• _YOUR OBJECTIVE_:
Gather the lines below that include the string "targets", copying each in full.

== MATERIAL PROVIDED ==

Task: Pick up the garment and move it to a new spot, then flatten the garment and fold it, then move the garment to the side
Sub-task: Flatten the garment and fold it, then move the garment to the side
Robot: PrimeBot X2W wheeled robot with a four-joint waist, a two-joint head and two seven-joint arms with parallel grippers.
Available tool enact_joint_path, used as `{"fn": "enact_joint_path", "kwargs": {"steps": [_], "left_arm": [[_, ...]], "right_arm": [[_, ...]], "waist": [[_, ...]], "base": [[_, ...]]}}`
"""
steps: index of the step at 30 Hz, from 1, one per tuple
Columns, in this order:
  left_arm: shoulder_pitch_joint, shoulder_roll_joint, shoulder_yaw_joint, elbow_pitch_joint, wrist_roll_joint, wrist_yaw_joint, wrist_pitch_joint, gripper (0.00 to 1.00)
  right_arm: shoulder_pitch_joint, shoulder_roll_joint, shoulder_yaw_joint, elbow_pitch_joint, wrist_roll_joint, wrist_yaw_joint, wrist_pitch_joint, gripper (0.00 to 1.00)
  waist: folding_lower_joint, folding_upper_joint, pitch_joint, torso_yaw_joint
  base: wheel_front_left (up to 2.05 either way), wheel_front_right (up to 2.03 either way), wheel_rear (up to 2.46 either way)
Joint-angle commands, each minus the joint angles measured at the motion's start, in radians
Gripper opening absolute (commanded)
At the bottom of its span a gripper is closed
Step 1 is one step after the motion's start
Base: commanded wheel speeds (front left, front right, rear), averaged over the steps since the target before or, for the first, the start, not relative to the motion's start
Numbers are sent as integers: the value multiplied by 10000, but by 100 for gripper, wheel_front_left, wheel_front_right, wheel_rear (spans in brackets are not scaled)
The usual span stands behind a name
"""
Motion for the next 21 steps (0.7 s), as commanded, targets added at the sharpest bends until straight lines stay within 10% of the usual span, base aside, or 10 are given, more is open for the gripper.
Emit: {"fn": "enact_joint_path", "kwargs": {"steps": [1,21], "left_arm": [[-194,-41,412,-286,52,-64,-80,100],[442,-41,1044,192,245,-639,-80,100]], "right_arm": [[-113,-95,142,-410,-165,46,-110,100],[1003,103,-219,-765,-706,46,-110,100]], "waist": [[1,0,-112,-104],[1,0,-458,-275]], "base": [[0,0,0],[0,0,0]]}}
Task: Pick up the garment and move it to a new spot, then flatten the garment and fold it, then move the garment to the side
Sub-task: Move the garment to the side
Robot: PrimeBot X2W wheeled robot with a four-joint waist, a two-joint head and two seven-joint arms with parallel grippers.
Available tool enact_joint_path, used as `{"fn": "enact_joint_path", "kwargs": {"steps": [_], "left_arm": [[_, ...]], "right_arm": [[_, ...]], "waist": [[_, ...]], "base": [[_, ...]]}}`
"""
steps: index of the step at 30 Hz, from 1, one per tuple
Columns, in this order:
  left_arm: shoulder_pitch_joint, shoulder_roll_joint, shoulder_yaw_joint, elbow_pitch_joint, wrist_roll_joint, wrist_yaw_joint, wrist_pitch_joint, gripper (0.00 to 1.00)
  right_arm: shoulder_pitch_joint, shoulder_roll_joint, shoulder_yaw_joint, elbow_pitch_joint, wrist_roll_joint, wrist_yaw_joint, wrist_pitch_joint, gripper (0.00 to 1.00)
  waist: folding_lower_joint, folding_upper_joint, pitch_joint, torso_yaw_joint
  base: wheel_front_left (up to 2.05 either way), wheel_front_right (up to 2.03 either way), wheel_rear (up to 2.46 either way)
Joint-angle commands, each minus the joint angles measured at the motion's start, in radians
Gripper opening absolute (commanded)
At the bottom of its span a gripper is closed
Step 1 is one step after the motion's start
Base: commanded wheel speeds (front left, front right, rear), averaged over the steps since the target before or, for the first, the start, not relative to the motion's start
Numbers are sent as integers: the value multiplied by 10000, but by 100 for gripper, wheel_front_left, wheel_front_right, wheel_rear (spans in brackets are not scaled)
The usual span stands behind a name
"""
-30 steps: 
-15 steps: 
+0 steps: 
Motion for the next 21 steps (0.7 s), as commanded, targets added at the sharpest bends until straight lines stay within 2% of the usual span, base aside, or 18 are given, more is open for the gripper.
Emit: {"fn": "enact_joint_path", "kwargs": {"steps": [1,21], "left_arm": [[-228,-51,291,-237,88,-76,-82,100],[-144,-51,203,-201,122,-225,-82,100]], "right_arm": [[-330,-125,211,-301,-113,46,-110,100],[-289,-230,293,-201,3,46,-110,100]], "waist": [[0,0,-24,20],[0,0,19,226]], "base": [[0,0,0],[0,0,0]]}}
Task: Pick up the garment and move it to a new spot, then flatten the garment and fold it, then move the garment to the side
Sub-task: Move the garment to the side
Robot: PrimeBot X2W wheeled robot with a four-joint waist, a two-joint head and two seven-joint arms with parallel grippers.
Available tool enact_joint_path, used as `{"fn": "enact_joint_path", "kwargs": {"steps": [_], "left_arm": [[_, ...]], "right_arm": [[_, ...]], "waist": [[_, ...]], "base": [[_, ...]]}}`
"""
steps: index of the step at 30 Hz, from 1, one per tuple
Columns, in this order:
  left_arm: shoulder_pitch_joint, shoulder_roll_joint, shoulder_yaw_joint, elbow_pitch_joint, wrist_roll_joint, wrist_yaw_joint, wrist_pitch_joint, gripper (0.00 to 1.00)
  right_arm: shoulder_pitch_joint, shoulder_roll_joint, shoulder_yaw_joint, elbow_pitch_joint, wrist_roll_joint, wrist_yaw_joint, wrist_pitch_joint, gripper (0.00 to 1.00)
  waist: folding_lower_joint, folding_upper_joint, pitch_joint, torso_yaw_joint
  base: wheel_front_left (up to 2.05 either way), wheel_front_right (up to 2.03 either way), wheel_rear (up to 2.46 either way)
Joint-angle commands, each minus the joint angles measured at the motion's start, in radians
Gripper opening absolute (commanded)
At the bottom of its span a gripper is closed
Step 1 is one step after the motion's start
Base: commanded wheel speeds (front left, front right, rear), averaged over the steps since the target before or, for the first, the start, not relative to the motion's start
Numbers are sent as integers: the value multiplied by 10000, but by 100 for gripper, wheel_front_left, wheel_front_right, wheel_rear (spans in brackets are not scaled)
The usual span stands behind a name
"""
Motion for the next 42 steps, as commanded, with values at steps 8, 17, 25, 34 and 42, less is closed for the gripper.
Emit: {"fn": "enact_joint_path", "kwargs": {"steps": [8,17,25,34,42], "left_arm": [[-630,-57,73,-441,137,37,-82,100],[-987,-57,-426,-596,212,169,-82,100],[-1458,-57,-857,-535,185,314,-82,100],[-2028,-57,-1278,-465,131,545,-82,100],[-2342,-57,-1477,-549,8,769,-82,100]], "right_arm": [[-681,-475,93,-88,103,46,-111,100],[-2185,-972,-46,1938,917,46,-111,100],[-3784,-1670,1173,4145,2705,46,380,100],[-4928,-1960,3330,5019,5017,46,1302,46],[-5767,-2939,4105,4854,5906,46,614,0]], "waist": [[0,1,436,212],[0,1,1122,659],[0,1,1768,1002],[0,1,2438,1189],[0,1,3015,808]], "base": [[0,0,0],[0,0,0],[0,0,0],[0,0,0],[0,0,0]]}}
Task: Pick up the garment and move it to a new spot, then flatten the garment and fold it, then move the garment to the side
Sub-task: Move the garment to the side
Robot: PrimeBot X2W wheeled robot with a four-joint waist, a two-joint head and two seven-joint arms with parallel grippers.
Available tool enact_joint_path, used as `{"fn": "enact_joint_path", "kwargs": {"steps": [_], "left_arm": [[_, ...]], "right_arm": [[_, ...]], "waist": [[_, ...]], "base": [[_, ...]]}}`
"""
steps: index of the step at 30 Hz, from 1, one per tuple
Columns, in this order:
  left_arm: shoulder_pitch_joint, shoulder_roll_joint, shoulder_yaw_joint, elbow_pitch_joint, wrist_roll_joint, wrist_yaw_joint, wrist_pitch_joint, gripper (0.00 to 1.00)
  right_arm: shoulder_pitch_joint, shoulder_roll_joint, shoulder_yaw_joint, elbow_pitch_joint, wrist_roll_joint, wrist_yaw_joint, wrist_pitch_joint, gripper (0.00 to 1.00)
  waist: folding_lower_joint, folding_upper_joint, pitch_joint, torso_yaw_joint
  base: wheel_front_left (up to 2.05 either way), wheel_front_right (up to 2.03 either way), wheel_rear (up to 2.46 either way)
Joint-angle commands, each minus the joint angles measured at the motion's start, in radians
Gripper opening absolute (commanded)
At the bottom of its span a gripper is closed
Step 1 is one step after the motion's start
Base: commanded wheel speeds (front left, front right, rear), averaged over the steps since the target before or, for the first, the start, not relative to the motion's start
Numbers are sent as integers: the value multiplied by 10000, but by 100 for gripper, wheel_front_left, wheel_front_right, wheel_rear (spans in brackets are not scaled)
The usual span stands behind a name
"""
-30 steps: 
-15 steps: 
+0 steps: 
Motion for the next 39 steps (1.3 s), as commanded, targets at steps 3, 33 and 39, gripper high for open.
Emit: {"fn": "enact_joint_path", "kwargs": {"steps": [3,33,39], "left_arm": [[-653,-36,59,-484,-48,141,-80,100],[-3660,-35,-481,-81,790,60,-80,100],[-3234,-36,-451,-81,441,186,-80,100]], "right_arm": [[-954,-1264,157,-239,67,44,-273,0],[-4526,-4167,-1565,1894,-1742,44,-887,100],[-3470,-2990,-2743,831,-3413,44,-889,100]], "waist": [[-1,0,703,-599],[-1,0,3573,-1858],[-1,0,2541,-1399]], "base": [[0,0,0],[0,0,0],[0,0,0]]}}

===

• _COMPLETED TASK_:
Motion for the next 21 steps (0.7 s), as commanded, targets added at the sharpest bends until straight lines stay within 10% of the usual span, base aside, or 10 are given, more is open for the gripper.
Motion for the next 21 steps (0.7 s), as commanded, targets added at the sharpest bends until straight lines stay within 2% of the usual span, base aside, or 18 are given, more is open for the gripper.
Motion for the next 39 steps (1.3 s), as commanded, targets at steps 3, 33 and 39, gripper high for open.

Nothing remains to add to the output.